In the early 1970s, another scientist, Tsutomu Mizoroki, found a similar way to do this reaction. He used less harmful aryl halides instead of arylmercury compounds. In 1971, Heck became a chemistry professor at the University of Delaware. He kept working on and improving the reaction. He made it a very powerful tool for creating new organic molecules.

The importance of the Heck reaction grew as other chemists started using it. By 1982, Heck could describe all known uses of the reaction in just 45 pages. But by 2002, there were so many applications that a chapter on just one type of Heck reaction (intramolecular) needed 377 pages! This shows how widely used and important the reaction had become.

Today, the Heck reaction is one of the most common ways to create carbon-carbon bonds. These bonds are the backbone of all organic chemicals. Many scientific papers and even a whole book have been written about it.

Palladium-Catalyzed Coupling Reactions

Richard Heck's discoveries paved the way for many other important reactions. These are also called palladium-catalyzed coupling reactions. They use palladium to join different types of molecules.

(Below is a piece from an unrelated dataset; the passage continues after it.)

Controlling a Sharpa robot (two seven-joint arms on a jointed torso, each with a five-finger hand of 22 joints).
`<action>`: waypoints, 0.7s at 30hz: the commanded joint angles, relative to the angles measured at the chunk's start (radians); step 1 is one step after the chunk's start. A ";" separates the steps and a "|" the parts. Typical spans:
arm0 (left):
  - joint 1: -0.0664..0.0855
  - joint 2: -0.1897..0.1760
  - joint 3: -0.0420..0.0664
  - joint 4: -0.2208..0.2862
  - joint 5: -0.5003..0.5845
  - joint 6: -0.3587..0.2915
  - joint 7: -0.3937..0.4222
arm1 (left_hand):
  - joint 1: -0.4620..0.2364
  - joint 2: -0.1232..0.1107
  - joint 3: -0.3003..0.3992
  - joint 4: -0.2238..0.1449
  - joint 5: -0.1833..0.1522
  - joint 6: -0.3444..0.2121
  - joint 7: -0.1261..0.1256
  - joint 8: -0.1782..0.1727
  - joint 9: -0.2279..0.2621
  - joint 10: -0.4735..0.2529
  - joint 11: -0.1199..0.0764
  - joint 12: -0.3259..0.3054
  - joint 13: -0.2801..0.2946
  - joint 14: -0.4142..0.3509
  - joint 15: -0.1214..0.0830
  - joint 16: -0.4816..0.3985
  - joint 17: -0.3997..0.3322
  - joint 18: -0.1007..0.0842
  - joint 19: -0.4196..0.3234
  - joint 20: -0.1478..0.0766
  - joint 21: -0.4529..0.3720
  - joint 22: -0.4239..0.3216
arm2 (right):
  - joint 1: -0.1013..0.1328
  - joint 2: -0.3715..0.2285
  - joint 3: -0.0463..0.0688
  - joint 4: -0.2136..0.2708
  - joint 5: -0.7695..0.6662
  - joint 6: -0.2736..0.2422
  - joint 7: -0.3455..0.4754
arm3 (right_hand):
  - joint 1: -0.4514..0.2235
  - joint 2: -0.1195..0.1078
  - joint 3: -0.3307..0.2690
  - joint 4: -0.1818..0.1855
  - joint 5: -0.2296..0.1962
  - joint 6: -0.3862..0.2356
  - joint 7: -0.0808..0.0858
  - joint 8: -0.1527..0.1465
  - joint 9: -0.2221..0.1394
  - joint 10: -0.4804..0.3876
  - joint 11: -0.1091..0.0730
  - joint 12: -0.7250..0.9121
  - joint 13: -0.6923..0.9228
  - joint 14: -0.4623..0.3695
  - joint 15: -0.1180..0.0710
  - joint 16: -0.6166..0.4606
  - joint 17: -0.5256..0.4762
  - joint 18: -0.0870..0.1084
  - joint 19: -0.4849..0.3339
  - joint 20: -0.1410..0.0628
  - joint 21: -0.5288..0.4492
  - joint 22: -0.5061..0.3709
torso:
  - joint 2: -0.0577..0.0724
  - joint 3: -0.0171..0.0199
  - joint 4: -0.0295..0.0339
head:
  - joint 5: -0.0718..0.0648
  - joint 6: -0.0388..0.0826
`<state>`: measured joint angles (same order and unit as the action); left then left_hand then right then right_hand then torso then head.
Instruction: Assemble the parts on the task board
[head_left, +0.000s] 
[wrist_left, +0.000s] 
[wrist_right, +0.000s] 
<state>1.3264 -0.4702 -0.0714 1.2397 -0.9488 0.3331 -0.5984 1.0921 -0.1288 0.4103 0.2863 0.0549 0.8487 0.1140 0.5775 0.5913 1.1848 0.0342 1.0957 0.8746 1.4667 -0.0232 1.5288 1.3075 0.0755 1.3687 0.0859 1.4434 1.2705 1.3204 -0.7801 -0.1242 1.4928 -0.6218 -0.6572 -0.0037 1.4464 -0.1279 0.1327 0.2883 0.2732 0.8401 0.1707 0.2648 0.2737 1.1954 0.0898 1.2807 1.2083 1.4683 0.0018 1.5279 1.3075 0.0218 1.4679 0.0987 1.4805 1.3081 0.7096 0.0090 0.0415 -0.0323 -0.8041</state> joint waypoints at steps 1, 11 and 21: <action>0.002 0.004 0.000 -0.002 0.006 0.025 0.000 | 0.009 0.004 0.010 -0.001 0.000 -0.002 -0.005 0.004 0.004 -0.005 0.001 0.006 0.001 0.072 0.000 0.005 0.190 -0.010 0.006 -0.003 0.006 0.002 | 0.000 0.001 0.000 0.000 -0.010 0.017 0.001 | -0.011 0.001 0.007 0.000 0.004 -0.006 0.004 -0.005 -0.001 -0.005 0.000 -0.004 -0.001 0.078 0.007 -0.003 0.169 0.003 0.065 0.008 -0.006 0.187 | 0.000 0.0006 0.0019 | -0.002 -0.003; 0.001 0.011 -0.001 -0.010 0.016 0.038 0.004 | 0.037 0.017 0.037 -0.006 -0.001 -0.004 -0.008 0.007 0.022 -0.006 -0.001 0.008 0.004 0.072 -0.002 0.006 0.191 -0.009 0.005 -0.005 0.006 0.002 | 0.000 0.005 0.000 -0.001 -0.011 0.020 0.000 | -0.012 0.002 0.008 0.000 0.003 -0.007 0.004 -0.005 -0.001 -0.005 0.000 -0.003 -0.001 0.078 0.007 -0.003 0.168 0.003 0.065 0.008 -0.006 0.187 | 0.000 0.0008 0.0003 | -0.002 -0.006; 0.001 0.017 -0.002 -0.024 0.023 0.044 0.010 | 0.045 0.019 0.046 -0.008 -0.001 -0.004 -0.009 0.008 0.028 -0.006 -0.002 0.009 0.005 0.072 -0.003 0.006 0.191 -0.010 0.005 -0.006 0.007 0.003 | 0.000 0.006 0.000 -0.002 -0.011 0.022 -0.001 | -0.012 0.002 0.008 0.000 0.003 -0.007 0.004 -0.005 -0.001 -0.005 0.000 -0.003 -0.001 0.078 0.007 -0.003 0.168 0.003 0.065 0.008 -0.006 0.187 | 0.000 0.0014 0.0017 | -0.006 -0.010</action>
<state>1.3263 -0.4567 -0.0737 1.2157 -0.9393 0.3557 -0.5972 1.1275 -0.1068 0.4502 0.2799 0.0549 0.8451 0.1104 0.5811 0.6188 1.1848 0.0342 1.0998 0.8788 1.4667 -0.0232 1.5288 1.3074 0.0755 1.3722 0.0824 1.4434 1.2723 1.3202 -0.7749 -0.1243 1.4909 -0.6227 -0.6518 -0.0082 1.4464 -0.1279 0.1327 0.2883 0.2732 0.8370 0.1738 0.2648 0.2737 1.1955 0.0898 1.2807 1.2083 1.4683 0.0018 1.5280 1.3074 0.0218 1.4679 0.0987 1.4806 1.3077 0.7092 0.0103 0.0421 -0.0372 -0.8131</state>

Examples include joining aryl halides with boronic acids (Suzuki–Miyaura coupling) or organotin reagents (Stille coupling).

These reactions are now used a lot in making pharmaceutical drugs. For example, they help produce medicines like naproxen.

One of Heck's most important contributions was a reaction that joins an alkyne with an aryl halide. This specific reaction was used to attach glowing dyes to DNA bases. This made it possible to automate DNA sequencing, which helps us study the human genome. It also allows scientists to track important proteins in living things.

Later Life and Recognition

Richard Heck retired from the University of Delaware in 1989. He became a special professor emeritus there. In 2004, the university named its annual chemistry lecture series in his honor. He received several awards for his work. These included the Wallace H. Carothers Award in 2005 and the Herbert C. Brown Award in 2006.

On October 6, 2010, the Swedish Royal Academy of Sciences awarded him the Nobel Prize in Chemistry. He shared it with Ei-ichi Negishi and Akira Suzuki. They were recognized for their work on "palladium-catalyzed cross couplings in organic synthesis." In 2011, Heck also received the Glenn T. Seaborg Medal.

After retiring, Heck moved to Quezon City, Philippines, with his wife, Socorro Nardo-Heck. They did not have children. In 2012, he was appointed as an adjunct professor at De La Salle University in Manila.

Richard Heck passed away on October 9, 2015, in a public hospital in Manila. His wife had passed away two years before him.

Honorary Degrees

Richard Heck received special honorary doctorates from two universities. He received one from the Faculty of Pharmacy at Uppsala University in 2011. The other was from De La Salle University in 2012.